_What you need to do_
Each line of the data is to be output verbatim, with the images removed.

__________________________________________________

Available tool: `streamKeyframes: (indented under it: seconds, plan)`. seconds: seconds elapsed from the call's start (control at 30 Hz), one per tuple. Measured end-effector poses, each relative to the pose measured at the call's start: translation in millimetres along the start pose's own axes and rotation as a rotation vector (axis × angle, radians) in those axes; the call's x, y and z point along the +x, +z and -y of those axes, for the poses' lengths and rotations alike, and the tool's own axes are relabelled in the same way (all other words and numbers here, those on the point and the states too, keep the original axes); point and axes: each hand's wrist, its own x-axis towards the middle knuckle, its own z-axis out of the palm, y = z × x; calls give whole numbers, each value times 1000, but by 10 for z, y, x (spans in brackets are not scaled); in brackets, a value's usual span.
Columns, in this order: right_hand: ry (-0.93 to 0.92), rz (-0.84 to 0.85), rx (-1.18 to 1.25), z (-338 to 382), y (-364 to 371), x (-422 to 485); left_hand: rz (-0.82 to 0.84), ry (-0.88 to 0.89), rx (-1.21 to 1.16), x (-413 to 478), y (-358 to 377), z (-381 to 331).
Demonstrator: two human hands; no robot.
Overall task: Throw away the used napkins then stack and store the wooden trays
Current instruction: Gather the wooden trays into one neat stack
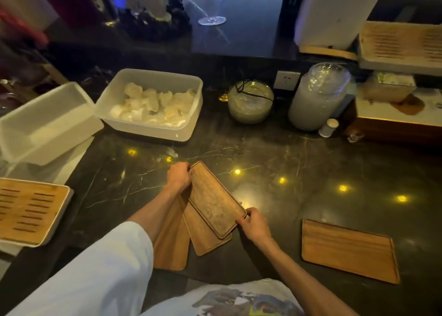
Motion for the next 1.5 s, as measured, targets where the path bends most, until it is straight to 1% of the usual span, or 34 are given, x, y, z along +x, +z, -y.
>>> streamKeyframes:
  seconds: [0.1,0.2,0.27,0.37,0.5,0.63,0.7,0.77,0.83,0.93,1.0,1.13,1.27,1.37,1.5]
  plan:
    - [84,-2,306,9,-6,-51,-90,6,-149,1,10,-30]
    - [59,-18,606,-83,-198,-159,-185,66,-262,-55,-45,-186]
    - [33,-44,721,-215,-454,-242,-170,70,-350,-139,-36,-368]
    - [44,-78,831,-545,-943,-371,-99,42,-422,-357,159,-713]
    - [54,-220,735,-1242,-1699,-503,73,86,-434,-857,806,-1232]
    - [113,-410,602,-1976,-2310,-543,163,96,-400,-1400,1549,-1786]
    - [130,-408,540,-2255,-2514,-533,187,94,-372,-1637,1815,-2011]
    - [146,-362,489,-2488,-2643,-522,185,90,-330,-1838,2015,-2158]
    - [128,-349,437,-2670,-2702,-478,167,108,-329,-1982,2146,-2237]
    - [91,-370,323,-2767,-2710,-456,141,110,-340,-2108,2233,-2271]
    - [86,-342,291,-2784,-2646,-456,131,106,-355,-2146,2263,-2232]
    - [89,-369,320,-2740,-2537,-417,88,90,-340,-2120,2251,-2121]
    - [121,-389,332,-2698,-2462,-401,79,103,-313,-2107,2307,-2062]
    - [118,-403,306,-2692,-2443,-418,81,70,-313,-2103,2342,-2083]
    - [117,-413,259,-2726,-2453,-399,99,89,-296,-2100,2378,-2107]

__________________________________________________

_Solved exercise_
Available tool: `streamKeyframes: (indented under it: seconds, plan)`. seconds: seconds elapsed from the call's start (control at 30 Hz), one per tuple. Measured end-effector poses, each relative to the pose measured at the call's start: translation in millimetres along the start pose's own axes and rotation as a rotation vector (axis × angle, radians) in those axes; the call's x, y and z point along the +x, +z and -y of those axes, for the poses' lengths and rotations alike, and the tool's own axes are relabelled in the same way (all other words and numbers here, those on the point and the states too, keep the original axes); point and axes: each hand's wrist, its own x-axis towards the middle knuckle, its own z-axis out of the palm, y = z × x; calls give whole numbers, each value times 1000, but by 10 for z, y, x (spans in brackets are not scaled); in brackets, a value's usual span.
Columns, in this order: right_hand: ry (-0.93 to 0.92), rz (-0.84 to 0.85), rx (-1.18 to 1.25), z (-338 to 382), y (-364 to 371), x (-422 to 485); left_hand: rz (-0.82 to 0.84), ry (-0.88 to 0.89), rx (-1.21 to 1.16), x (-413 to 478), y (-358 to 377), z (-381 to 331).
Demonstrator: two human hands; no robot.
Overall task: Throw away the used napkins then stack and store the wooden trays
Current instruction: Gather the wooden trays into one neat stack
Motion for the next 1.5 s, as measured, targets where the path bends most, until it is straight to 1% of the usual span, or 34 are given, x, y, z along +x, +z, -y.
>>> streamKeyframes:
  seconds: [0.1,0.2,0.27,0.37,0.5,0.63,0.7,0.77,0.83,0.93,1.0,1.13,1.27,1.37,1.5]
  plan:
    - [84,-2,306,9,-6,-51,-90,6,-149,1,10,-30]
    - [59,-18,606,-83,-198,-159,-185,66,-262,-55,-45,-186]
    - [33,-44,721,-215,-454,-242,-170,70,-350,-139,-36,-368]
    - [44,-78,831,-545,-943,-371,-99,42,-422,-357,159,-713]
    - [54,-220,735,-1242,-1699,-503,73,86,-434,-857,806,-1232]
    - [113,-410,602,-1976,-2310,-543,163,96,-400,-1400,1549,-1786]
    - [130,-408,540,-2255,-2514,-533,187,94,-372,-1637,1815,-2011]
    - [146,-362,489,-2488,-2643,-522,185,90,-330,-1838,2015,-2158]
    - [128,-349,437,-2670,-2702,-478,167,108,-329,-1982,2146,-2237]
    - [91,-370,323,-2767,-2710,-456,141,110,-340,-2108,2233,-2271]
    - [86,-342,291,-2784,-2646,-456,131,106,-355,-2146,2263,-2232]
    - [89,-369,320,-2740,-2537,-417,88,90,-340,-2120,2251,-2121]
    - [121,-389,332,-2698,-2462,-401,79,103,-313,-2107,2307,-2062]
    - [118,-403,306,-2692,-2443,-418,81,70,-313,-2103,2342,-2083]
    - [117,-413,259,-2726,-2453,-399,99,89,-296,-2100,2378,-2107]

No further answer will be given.